What is being asked: The reply is to contain the full listing, repeated exactly, with pictures left out.

Recorded information:
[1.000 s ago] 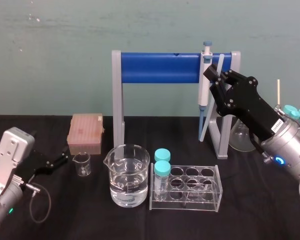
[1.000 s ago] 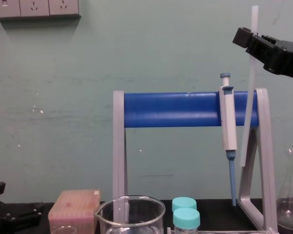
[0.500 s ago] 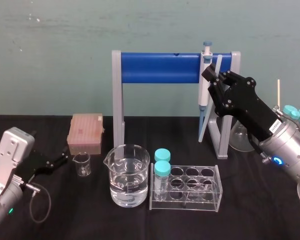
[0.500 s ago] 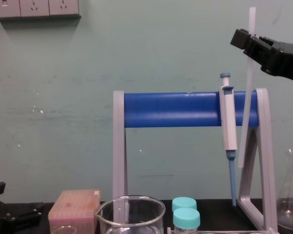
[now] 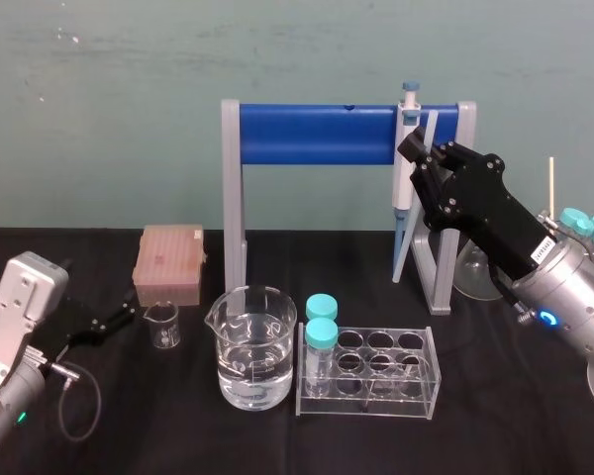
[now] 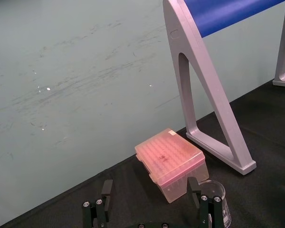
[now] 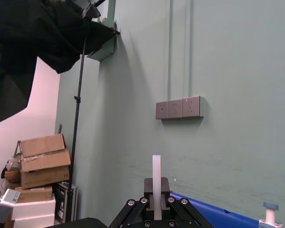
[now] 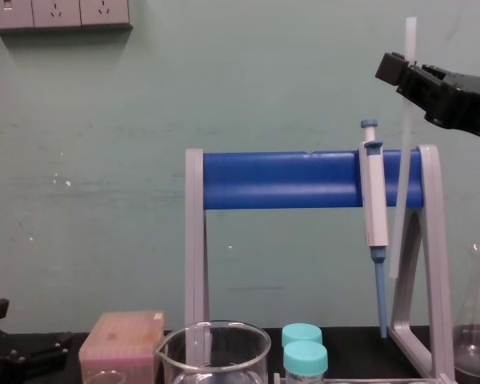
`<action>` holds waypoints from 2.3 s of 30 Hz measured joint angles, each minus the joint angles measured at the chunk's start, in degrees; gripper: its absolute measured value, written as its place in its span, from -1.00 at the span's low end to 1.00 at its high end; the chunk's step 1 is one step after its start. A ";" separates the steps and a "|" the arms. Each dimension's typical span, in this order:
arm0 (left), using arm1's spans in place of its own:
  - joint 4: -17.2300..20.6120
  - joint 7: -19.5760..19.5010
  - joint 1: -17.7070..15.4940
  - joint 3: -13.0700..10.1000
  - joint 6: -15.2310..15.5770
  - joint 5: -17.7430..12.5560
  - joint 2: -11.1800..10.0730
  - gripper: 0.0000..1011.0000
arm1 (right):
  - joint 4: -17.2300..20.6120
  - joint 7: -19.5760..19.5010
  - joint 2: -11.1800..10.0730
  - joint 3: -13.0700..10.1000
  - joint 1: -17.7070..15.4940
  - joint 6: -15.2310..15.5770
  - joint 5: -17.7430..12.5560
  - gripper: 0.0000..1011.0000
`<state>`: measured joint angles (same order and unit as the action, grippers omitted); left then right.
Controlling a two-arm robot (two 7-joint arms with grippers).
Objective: Pick up the stirring rod with one hand, then place it down.
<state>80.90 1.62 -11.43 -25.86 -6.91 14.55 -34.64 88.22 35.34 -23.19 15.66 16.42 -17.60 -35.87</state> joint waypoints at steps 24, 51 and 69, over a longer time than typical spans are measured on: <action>0.00 0.00 0.00 0.00 0.00 0.00 0.00 0.98 | -0.12 0.03 -0.18 0.32 0.04 0.50 0.09 -0.86; 0.00 0.00 0.00 0.00 0.00 0.00 0.00 0.98 | -6.53 1.62 -0.84 4.21 -1.15 2.43 1.80 -0.86; 0.00 0.00 0.00 0.00 0.00 0.00 0.00 0.98 | -12.92 2.28 1.18 6.42 1.17 1.25 4.71 -0.86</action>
<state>80.90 1.62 -11.43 -25.86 -6.91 14.55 -34.64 75.30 37.62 -22.01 22.08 17.59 -16.35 -31.16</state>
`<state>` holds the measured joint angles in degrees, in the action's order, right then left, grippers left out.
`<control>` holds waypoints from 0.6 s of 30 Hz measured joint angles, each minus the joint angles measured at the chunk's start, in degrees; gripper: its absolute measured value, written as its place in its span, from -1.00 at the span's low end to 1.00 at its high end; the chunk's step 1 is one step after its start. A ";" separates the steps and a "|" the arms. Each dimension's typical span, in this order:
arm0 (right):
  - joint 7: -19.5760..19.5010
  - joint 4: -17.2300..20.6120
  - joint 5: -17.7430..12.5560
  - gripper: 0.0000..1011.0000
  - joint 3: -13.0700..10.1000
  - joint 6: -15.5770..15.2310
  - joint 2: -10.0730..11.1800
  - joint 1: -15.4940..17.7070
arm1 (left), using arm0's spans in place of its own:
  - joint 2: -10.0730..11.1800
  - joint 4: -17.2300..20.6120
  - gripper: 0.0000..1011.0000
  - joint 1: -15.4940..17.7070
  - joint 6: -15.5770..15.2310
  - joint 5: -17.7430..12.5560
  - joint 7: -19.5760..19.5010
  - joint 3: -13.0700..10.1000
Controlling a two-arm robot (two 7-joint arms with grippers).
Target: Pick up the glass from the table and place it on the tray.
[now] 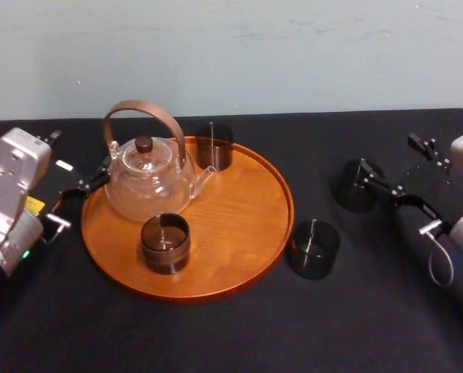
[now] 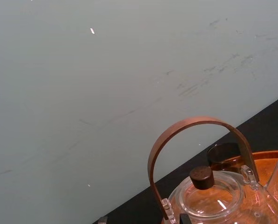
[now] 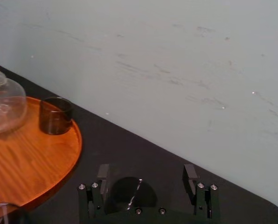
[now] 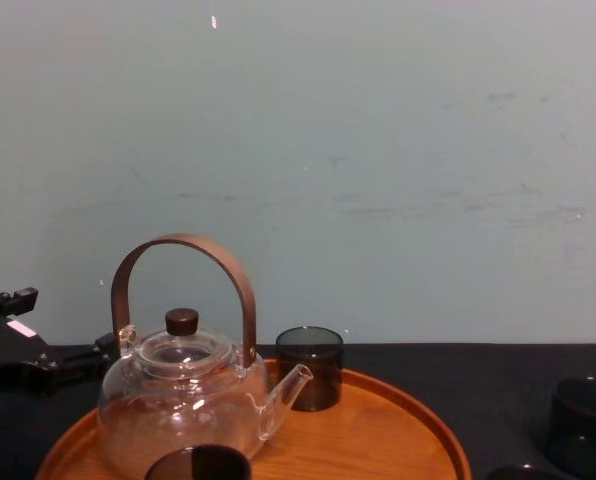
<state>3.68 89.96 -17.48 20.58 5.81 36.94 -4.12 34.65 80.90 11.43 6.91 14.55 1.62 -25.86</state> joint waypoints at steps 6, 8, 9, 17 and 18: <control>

Task response:
[1.000 s ago] 
[1.000 s ago] 
[0.500 s ago] 
[0.500 s ago] 
[now] 
[now] 
[now] 
[now] 
`<action>` holds waypoints from 2.3 s of 30 Hz measured joint angles, each minus the joint angles measured at the chunk's start, in degrees; gripper: its absolute measured value, written as its place in its span, from -1.00 at the span's low end to 1.00 at its high end; the chunk's step 1 is one step after its start. A ";" separates the steps and a "|" the arms. Each dimension's typical span, in this order:
arm0 (left), using arm1's spans in place of its own:
  - joint 4: -17.2300..20.6120
  - joint 7: -19.5760..19.5010
  - joint 1: -17.7070..15.4940
  - joint 3: -13.0700..10.1000
  - joint 6: -15.2310..15.5770
  - joint 5: -17.7430..12.5560
  - joint 2: -11.1800..10.0730
  - gripper: 0.0000..1011.0000
arm1 (right):
  - joint 4: -17.2300..20.6120
  - joint 7: -19.5760..19.5010
  - joint 2: -11.1800..10.0730
  - joint 3: -13.0700..10.1000
  - joint 1: -17.7070..15.4940
  - joint 6: -15.2310..15.5770
  - joint 5: -17.7430..12.5560
  - gripper: 0.0000..1011.0000
`<state>`: measured joint angles (same order and unit as the action, grippers omitted); left then right.
Controlling a two-arm robot (two 7-joint arms with grippers).
Objective: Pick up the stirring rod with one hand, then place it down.
<state>80.90 1.62 -11.43 -25.86 -6.91 14.55 -34.64 88.22 35.34 -23.19 15.66 16.42 -17.60 -35.87</state> joint waypoints at steps 24, 51 and 69, over a longer time than typical spans are measured on: <action>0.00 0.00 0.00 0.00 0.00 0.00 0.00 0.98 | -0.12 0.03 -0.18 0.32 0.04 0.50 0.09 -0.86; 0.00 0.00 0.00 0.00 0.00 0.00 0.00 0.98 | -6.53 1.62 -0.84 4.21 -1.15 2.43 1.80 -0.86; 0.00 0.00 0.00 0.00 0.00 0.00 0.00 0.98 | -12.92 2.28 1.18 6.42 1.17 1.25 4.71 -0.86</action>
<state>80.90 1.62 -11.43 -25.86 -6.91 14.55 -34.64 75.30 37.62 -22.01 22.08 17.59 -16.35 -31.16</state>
`<state>` holds the measured joint angles in degrees, in the action's order, right then left, grippers left out.
`<control>` holds waypoints from 0.6 s of 30 Hz measured joint angles, each minus the joint angles measured at the chunk's start, in degrees; gripper: its absolute measured value, written as its place in its span, from -1.00 at the span's low end to 1.00 at its high end; the chunk's step 1 is one step after its start. A ";" separates the steps and a "|" the arms. Each dimension's typical span, in this order:
arm0 (right):
  - joint 7: -19.5760..19.5010
  - joint 4: -17.2300..20.6120
  - joint 5: -17.7430..12.5560
  - gripper: 0.0000..1011.0000
  - joint 3: -13.0700..10.1000
  - joint 6: -15.5770..15.2310
  - joint 2: -10.0730..11.1800
  - joint 1: -15.4940..17.7070
arm1 (left), using arm0's spans in place of its own:
  - joint 2: -10.0730..11.1800
  - joint 4: -17.2300..20.6120
  - gripper: 0.0000..1011.0000
  - joint 1: -15.4940..17.7070
  - joint 6: -15.5770..15.2310
  - joint 5: -17.7430..12.5560
  - joint 7: -19.5760..19.5010
  - joint 3: -13.0700..10.1000
Controlling a two-arm robot (two 7-joint arms with grippers).
Target: Pick up the glass from the table and place it on the tray.
[now] 
[now] 
[now] 
[now] 
<state>3.68 89.96 -17.48 20.58 5.81 36.94 -4.12 34.65 80.90 11.43 6.91 14.55 1.62 -25.86</state> joint waypoints at steps 6, 8, 9, 17 and 18: <control>

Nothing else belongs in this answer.